Pez Luna lleva al Festival de Teatro de Palencia los abusos sexuales

Mercedes Herrero y Patxi Vallés, en un momento de la representación. /El Norte
Mercedes Herrero y Patxi Vallés, en un momento de la representación. / El Norte

La obra, escrita y dirigida por Mercedes Herrero, está concebida como un teatro-documento con una puesta en escena basada en un invernadero

FERNANDO CABALLEROPalencia

Los abusos sexuales en la infancia y sus consecuencias en la vida de las víctimas entrarán de lleno en el Teatro Principal de Palencia con la obra ‘Una flor en la nevera. Ritual de congelación’, que pondrá en escena la compañía palentina Pez Luna, que dirige Mercedes Herrero. «No es una obra psicologista, sino física, una manifestación de teatro documento a partir de entrevista de vida y de la observación particular de personas que sufrieron abusos sexuales en su infancia». Así la definió ayer la también actriz en la presentación d ella obra. La documentación se completa con noticias de prensa.

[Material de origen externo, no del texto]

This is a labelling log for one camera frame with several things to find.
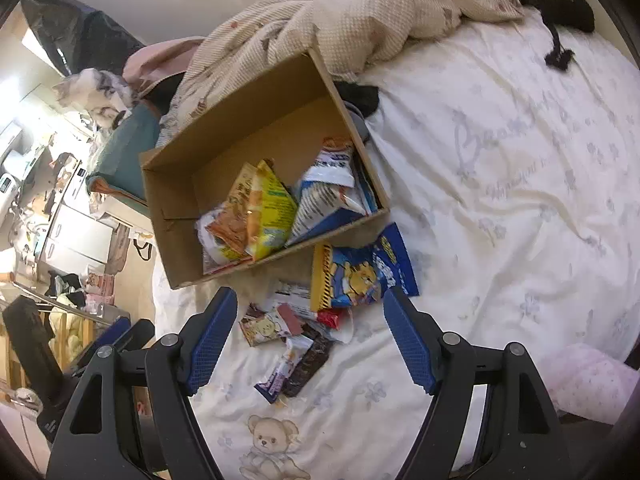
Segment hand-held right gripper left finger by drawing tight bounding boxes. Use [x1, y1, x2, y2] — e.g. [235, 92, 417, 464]
[45, 286, 239, 480]

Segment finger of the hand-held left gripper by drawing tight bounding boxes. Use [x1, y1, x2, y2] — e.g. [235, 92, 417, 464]
[75, 316, 132, 376]
[112, 319, 156, 354]

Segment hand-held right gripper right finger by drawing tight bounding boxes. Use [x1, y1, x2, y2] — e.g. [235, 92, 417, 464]
[382, 286, 576, 480]

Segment small bear print packet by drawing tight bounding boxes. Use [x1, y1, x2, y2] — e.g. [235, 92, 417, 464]
[239, 304, 304, 349]

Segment white stick sachet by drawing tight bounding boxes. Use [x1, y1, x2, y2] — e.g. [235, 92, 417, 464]
[254, 335, 314, 405]

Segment small red packet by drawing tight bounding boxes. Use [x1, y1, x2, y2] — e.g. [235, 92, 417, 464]
[316, 307, 349, 332]

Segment blue cat print packet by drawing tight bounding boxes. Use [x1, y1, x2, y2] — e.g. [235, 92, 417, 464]
[310, 222, 420, 312]

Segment silver white wrapper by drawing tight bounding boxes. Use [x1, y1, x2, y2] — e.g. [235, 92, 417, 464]
[264, 280, 321, 322]

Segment white crinkled snack packet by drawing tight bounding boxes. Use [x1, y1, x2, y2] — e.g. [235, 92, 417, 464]
[195, 207, 253, 274]

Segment orange snack packet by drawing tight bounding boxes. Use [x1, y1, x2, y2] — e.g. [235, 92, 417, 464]
[205, 162, 266, 259]

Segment yellow snack packet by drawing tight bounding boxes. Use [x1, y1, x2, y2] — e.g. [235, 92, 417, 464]
[247, 159, 300, 261]

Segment white and blue snack packet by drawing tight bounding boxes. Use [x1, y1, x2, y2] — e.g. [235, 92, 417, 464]
[287, 137, 381, 247]

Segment brown cardboard box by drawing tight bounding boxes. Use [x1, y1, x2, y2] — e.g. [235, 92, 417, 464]
[139, 47, 392, 291]

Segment yellow cloth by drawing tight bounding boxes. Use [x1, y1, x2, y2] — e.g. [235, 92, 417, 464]
[49, 309, 97, 362]

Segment black padded object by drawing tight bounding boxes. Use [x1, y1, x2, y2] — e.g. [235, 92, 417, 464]
[1, 295, 68, 396]

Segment white shopping bag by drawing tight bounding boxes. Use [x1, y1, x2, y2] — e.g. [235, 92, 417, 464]
[114, 225, 158, 274]

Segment white lower cabinets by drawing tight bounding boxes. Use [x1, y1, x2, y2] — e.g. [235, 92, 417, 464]
[37, 204, 115, 267]

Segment teal upholstered chair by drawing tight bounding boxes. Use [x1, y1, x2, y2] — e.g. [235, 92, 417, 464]
[86, 102, 164, 207]

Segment pink dotted pillow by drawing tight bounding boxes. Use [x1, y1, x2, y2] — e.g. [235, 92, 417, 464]
[542, 342, 639, 424]

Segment grey cloth item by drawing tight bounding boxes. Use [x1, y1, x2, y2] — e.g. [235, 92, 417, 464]
[347, 102, 372, 144]

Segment grey and white cat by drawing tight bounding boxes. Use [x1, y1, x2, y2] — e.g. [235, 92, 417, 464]
[52, 67, 137, 132]

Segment small black cloth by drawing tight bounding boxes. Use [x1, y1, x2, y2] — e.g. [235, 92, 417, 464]
[336, 81, 382, 117]

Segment pink blanket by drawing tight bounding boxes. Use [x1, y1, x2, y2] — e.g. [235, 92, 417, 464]
[122, 36, 207, 97]

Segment black hanging garment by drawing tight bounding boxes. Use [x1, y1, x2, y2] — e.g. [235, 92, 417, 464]
[20, 0, 147, 77]

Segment beige checked quilt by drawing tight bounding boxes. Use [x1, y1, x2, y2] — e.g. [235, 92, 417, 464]
[155, 0, 526, 150]

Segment metal rail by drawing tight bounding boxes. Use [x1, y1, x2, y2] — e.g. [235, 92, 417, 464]
[12, 280, 128, 322]

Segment black cloth with strap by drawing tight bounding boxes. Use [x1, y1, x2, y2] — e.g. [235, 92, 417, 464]
[520, 0, 597, 72]

La obra se representará este martes, 26 de septiembre, a las 20:30 en el marco del Festival de Teatro Ciudad de Palencia.

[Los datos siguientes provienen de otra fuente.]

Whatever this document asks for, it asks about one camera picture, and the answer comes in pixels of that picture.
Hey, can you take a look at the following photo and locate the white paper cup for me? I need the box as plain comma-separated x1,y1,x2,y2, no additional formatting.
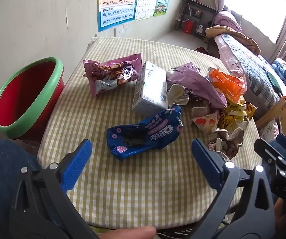
168,83,191,106

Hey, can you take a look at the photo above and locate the person's left hand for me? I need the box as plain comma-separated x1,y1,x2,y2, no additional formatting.
98,225,156,239

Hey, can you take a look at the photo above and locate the red basin with green rim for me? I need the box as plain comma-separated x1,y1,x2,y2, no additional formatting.
0,57,65,140

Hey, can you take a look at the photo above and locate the white floral cushion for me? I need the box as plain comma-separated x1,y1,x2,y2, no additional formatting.
259,119,283,141

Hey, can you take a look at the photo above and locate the white milk carton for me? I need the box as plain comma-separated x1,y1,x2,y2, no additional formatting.
132,60,169,115

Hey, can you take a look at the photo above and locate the purple pillow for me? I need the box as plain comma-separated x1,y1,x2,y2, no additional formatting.
214,10,243,33

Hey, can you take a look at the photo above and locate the brown wrapper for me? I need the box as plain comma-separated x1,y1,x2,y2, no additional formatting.
206,127,245,160

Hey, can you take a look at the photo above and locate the pink purple plastic bag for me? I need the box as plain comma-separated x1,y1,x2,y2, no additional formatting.
166,63,228,109

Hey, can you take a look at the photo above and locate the white chart wall poster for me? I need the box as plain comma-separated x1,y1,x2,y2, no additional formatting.
134,0,162,22

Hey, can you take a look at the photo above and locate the blue plaid patchwork quilt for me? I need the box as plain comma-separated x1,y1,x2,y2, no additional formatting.
220,33,286,140

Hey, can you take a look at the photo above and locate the pink strawberry print carton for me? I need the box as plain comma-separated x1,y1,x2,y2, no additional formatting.
191,111,221,135

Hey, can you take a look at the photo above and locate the tan cloth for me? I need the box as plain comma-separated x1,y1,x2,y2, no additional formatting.
206,26,261,55

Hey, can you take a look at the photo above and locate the blue letter wall poster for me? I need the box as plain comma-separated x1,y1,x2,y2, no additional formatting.
98,0,138,33

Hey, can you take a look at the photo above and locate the person's left leg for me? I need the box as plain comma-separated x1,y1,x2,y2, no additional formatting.
0,139,66,229

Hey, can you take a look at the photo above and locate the blue cookie wrapper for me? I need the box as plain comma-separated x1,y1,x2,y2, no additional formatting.
106,105,184,162

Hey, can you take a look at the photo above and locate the dark metal shelf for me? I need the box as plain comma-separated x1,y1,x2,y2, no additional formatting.
175,0,219,40

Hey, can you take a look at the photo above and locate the red box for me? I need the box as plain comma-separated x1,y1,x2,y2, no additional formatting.
183,21,194,34

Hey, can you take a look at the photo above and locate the beige paper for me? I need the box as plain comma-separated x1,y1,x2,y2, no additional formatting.
191,99,213,118

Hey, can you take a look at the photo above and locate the yellow wrapper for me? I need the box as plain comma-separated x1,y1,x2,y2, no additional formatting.
219,99,257,131

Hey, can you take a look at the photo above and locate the pink snack wrapper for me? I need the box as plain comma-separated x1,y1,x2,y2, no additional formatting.
82,53,143,98

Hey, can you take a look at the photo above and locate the window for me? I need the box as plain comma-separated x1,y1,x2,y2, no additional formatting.
224,0,286,43

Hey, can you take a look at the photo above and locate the wooden chair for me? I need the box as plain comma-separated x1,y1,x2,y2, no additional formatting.
255,97,286,142

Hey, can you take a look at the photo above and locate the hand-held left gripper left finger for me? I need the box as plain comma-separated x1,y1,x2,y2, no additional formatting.
8,138,101,239

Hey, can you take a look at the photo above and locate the orange plastic wrapper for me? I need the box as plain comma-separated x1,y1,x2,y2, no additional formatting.
208,68,247,105

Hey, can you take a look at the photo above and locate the pink bed sheet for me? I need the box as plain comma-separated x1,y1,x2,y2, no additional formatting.
214,36,245,80

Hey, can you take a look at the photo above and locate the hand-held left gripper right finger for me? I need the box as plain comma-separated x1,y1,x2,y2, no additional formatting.
191,138,277,239

Mercedes Herrero destacó que el problema de los abusos sexuales tiene unas «consecuencias perennes e imborrables para los que los han sufrido», que sucede en la infancia y dentro de la familia, lo que pone de manifiesto la «hipocresía que existe en la sociedad».

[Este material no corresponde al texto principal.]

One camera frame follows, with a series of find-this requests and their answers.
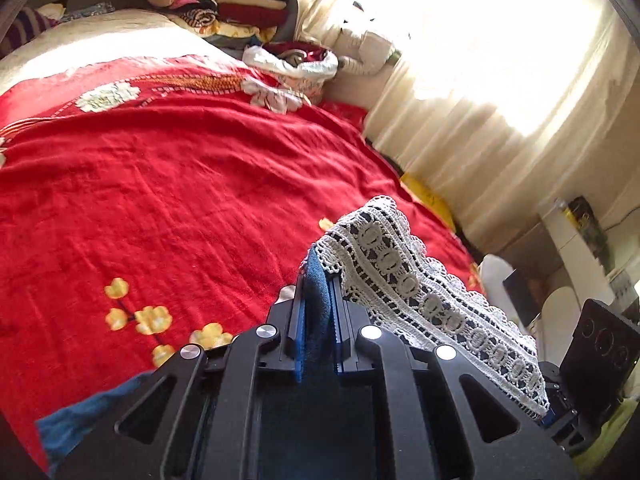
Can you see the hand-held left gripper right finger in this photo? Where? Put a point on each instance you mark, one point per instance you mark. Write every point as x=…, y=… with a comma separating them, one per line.
x=340, y=345

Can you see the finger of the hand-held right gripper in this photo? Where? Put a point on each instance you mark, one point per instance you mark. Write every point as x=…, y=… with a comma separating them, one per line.
x=559, y=420

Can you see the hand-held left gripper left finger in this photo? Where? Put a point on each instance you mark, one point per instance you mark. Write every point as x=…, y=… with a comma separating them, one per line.
x=299, y=340

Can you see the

La obra tiene mucho de simbólico, según su creadora, con símbolos en el texto y en la puesta en escena, basada en un invernadero donde se descongela un muñeco, en la que han participado dos artistas plásticos, Patxi Vallés y Vesna Bolanca.

Herrera señaló que las función es un «ritual de sanación porque solo lo que se verbaliza sana, tanto al cuerpo que está en escena como al público». Entre los elementos simbólicos de la puesta en escena destaca un muñeco congelado, que se va descongelando a lo largo de la obra, para lo que está presente en todo momento un frigorífico.

La obra genera un impacto en el público, según reconoce Mercedes Herrero. «Desde el primer momento se mira a los ojos del público, a los que se lanzan preguntas directas, a las que se da lugar a que los espectadores las contesten, aunque se internamente».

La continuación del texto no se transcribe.